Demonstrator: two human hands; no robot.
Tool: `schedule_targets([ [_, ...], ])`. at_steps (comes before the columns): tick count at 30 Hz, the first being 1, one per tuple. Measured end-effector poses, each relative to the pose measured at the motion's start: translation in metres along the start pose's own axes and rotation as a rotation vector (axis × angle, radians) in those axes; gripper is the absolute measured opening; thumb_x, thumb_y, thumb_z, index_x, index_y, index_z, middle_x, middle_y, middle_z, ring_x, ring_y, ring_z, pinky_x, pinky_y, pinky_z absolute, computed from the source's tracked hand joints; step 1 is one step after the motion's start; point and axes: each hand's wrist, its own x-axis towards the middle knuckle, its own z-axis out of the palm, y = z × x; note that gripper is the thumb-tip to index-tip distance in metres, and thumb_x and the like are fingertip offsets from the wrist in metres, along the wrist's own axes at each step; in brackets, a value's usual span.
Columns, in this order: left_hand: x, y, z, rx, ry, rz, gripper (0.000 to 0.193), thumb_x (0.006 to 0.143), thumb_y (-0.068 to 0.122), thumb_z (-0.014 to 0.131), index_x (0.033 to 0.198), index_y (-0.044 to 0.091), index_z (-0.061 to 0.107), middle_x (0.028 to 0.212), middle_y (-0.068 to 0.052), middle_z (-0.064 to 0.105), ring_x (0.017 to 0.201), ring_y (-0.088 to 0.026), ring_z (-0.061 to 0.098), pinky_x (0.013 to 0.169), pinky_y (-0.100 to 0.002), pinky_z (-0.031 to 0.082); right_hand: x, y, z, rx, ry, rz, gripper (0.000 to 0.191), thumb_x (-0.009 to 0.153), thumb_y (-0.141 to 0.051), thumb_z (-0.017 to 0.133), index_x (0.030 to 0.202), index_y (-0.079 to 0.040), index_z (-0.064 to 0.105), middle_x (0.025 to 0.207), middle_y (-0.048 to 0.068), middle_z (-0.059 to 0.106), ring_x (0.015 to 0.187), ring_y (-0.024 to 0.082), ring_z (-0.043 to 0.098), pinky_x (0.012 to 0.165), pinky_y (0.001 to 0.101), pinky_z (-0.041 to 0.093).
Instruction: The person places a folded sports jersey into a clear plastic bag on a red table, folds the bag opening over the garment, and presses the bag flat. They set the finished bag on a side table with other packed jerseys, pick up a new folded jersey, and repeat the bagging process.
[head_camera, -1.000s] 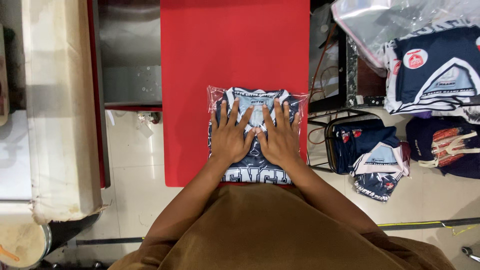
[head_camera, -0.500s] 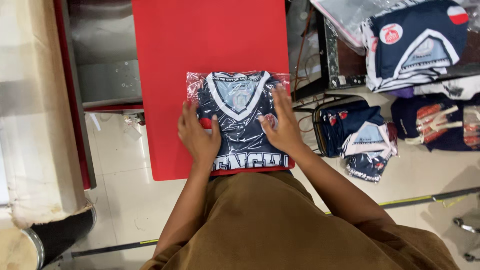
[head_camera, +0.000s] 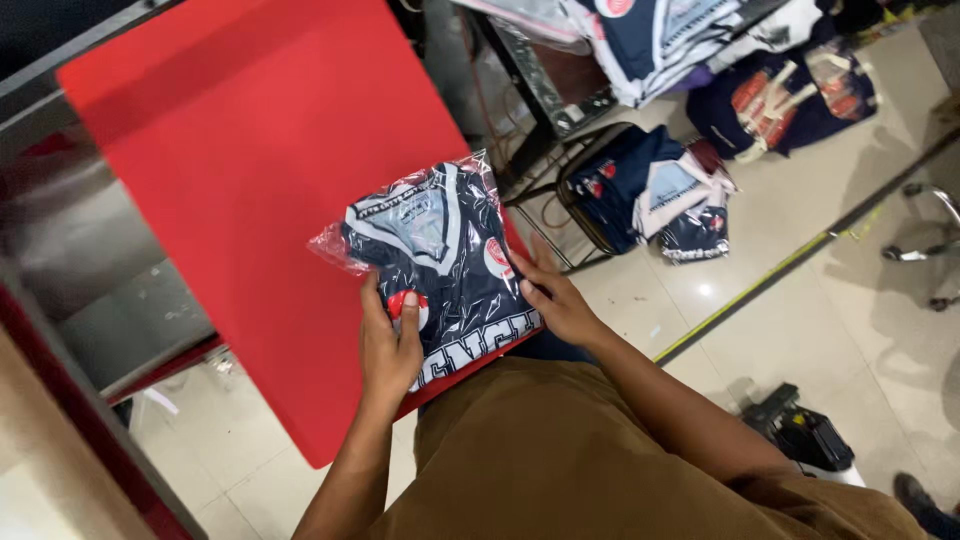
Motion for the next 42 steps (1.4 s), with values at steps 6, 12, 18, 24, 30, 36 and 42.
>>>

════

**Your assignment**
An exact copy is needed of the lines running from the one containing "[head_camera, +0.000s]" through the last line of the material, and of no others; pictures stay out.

**Finished task**
[head_camera, +0.000s] 
Motion for the next 42 steps (1.4 s), with values at steps 6, 12, 18, 24, 30, 36 and 42.
>>>

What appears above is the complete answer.